Fastest Way to Loop through SQL Database column against Excel Column - C# - c#

I have a sql table with two columns: OldValue and NewValue. I have the same two columns in an excel spreadsheet. I want to find the quickest way to iterate through both the database and excel spreadsheet checking if the OldValue column in the database is the same as the OldValue column in the spreadsheet.
My logic works such that I iterate the entire sql column (333228 records) looking for a match against the excel column which has 153 000 rows. This iteration is performance heavy and takes hours without even finishing - ends up hanging. How can I quickly do this? 153 000 x 333228 = 24 billion iterations which is computationally intensive.
I read here https://codereview.stackexchange.com/questions/47368/looping-through-an-excel-document-in-c but couldn't get what I was looking for.
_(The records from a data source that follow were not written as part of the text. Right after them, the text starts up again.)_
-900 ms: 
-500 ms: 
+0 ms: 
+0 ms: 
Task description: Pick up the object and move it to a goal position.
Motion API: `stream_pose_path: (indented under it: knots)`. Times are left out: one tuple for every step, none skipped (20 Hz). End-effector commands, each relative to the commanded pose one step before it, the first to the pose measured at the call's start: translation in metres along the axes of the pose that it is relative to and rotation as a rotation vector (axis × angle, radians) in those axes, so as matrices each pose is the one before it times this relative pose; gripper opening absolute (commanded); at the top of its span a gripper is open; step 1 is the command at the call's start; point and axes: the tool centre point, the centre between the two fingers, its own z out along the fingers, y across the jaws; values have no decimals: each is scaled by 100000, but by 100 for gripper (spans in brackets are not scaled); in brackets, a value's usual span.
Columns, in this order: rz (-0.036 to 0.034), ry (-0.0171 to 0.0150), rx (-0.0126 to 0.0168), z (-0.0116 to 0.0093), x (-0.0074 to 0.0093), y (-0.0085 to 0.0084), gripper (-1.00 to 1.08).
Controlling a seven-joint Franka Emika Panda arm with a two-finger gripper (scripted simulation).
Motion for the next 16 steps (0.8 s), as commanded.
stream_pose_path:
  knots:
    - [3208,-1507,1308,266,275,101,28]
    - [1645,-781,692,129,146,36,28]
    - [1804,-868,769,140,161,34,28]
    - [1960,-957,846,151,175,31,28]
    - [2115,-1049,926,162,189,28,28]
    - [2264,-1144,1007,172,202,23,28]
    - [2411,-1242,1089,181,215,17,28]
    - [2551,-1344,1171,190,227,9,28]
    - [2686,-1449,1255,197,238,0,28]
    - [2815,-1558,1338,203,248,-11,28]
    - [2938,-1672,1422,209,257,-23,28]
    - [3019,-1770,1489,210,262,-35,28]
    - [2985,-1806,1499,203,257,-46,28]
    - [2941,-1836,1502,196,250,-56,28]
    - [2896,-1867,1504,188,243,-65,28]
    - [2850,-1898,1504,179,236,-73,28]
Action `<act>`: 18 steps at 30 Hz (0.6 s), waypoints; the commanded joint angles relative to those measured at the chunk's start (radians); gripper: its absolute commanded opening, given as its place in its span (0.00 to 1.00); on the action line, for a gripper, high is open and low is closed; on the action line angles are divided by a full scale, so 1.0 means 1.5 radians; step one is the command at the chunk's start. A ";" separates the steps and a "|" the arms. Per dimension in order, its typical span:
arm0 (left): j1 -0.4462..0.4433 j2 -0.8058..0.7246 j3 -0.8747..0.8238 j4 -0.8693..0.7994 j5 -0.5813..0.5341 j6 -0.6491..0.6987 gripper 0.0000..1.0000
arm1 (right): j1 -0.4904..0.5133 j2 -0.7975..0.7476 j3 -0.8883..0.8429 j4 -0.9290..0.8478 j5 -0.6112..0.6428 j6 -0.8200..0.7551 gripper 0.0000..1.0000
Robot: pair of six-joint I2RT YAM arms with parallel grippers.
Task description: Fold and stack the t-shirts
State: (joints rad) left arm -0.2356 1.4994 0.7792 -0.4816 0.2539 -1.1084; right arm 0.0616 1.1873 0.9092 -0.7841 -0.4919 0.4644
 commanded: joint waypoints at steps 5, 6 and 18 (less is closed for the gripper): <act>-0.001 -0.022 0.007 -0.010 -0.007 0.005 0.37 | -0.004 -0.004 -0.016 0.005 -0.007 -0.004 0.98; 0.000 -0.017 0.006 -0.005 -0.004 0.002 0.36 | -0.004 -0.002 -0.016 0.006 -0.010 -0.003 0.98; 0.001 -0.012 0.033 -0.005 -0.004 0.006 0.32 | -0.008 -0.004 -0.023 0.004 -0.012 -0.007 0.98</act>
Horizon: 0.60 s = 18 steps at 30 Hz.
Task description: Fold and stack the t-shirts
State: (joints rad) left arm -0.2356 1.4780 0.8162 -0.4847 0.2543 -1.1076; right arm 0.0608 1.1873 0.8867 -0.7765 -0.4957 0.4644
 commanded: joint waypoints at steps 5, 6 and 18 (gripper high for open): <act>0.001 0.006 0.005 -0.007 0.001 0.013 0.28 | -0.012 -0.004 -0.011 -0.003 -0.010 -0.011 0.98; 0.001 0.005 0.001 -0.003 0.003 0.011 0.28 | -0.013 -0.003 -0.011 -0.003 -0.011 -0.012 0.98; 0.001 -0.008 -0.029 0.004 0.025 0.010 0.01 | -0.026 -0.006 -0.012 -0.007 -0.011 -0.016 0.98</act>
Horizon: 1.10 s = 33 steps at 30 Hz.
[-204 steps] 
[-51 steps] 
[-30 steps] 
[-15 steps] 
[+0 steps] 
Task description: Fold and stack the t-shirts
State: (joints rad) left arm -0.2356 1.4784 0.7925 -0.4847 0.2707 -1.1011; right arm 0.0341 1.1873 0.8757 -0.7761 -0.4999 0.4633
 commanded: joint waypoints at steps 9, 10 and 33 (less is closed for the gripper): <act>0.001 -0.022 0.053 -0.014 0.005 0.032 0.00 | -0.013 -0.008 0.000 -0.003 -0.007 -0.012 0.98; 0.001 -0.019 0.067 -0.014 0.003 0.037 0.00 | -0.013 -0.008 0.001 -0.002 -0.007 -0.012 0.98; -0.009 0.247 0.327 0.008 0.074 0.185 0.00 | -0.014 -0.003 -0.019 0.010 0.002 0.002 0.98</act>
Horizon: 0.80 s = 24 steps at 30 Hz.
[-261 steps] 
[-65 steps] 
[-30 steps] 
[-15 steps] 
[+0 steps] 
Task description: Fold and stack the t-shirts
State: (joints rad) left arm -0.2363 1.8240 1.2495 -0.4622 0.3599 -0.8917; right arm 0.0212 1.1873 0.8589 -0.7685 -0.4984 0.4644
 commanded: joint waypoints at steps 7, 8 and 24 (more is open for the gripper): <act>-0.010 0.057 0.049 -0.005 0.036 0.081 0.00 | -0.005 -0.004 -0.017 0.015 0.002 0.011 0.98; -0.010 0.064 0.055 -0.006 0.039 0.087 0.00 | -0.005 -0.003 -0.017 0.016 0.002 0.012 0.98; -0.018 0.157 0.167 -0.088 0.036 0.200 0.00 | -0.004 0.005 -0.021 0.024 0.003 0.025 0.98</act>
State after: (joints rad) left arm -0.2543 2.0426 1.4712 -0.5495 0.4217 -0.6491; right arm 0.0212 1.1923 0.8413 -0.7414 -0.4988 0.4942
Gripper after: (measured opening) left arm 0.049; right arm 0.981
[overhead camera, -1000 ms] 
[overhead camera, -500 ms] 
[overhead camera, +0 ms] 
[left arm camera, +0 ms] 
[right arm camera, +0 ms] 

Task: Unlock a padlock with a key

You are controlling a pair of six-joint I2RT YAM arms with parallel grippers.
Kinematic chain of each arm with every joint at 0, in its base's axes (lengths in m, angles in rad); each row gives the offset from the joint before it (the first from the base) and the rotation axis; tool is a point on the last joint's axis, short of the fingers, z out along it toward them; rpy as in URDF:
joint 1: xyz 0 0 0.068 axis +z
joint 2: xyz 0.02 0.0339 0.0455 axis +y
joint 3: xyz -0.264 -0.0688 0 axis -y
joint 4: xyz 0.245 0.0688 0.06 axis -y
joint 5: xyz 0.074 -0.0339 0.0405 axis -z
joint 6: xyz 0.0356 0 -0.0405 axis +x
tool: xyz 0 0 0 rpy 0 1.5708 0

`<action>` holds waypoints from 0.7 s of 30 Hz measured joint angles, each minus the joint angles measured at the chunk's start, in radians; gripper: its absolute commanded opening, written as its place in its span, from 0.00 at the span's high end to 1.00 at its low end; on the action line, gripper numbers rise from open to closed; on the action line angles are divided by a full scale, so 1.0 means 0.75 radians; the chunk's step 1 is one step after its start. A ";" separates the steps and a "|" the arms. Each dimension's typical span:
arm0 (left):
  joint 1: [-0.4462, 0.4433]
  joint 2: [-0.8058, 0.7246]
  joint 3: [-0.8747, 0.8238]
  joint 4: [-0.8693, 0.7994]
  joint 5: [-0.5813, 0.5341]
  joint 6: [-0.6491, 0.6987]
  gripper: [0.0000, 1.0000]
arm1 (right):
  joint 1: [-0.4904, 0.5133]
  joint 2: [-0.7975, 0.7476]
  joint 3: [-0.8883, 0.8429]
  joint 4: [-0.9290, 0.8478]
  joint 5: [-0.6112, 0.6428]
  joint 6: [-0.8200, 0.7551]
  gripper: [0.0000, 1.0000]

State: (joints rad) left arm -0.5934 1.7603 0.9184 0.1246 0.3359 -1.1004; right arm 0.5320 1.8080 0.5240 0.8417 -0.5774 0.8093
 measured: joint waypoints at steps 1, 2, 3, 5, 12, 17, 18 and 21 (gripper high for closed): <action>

The code works and has already found 500 matches but its slow considering I need to get through 333228 records in the database.
List<sim_info> exel_sims = new List<sim_info>();
Microsoft.Office.Interop.Excel.Application Excel_app = new Microsoft.Office.Interop.Excel.Application();
Microsoft.Office.Interop.Excel.Workbooks work_books = Excel_app.Workbooks;
string excel_file_path = Application.StartupPath + "\\TestSample";
Microsoft.Office.Interop.Excel.Workbook work_book = work_books.Open(excel_file_path);
work_book.SaveAs(excel_file_path + ".csv", Microsoft.Office.Interop.Excel.XlFileFormat.xlCSVWindows);
Microsoft.Office.Interop.Excel.Sheets work_sheets = work_book.Worksheets;
Microsoft.Office.Interop.Excel.Worksheet work_sheet = (Microsoft.Office.Interop.Excel.Worksheet)work_sheets.get_Item(1);
for (int j = 2; j < work_sheet.Rows.Count; j++)
{
try
{
temp_sim_info.msisdn = cell_to_str(work_sheet.Cells[j, 1]).Trim();
temp_sim_info.mtn_new_number = cell_to_str(work_sheet.Cells[j, 8]).Trim();
temp_sim_info.status = cell_to_str(work_sheet.Cells[j, 9]).Trim();
if (temp_sim_info.msisdn.Length < 5 || temp_sim_info.mtn_new_number.Length > 15) //Valid cellphone number length contains 11 digits +27XXXXXXXXX / 14 digits for the new msisdn. This condition checks for invalid cellphone numbers
{
if (zero_count++ > 10)
break;
}
else
{
zero_count = 0;
exel_sims.Add(temp_sim_info);
if (exel_sims.Count % 10 == 0)
{
txtExcelLoading.Text = exel_sims.Count.ToString();
}
}
}
catch
{
if (zero_count++ > 10)
break;
}
// }
txtExcelLoading.Text = exel_sims.Count.ToString();
work_sheet.Columns.AutoFit();
for (int i = 0; i < TestTableInstance.Rows.Count; i++)
{
string db_oldNumbers = "";
string db_CellNumber = "";
if (!TestTableInstance.Rows[i].IsNull("OldNumber"))
db_oldNumbers = TestTableInstance[i].OldNumber;
else
db_oldNumbers = TestTableInstance[i].CellNumber;
if (!TestTableInstance.Rows[i].IsNull("CellNumber"))
db_CellNumber = temp_sim_info.mtn_new_number;
for (int k = 0; k < exel_sims.Count; k++)
{
sim_info sim_Result = exel_sims.Find(x => TestTableInstance[i].CellNumber == x.msisdn);
if (TestTableInstance[i].CellNumber == exel_sims[k].msisdn && sim_Result != null)
{
//If match found then do logic here
}
}
}
}
MessageBox.show("DONE");
TableInstance is a DataSet of the database loaded in memory. The second inner loop iterates the entire DB column for each record until it finds a match in the first row of the OldValue column in the spreadsheet.
My code works. Its tried and tested when I have an excel sheet of 800 rows and a DB table consisting of 1000 records. It completes under 5 minutes. But for hundred thousand records it hangs for hours.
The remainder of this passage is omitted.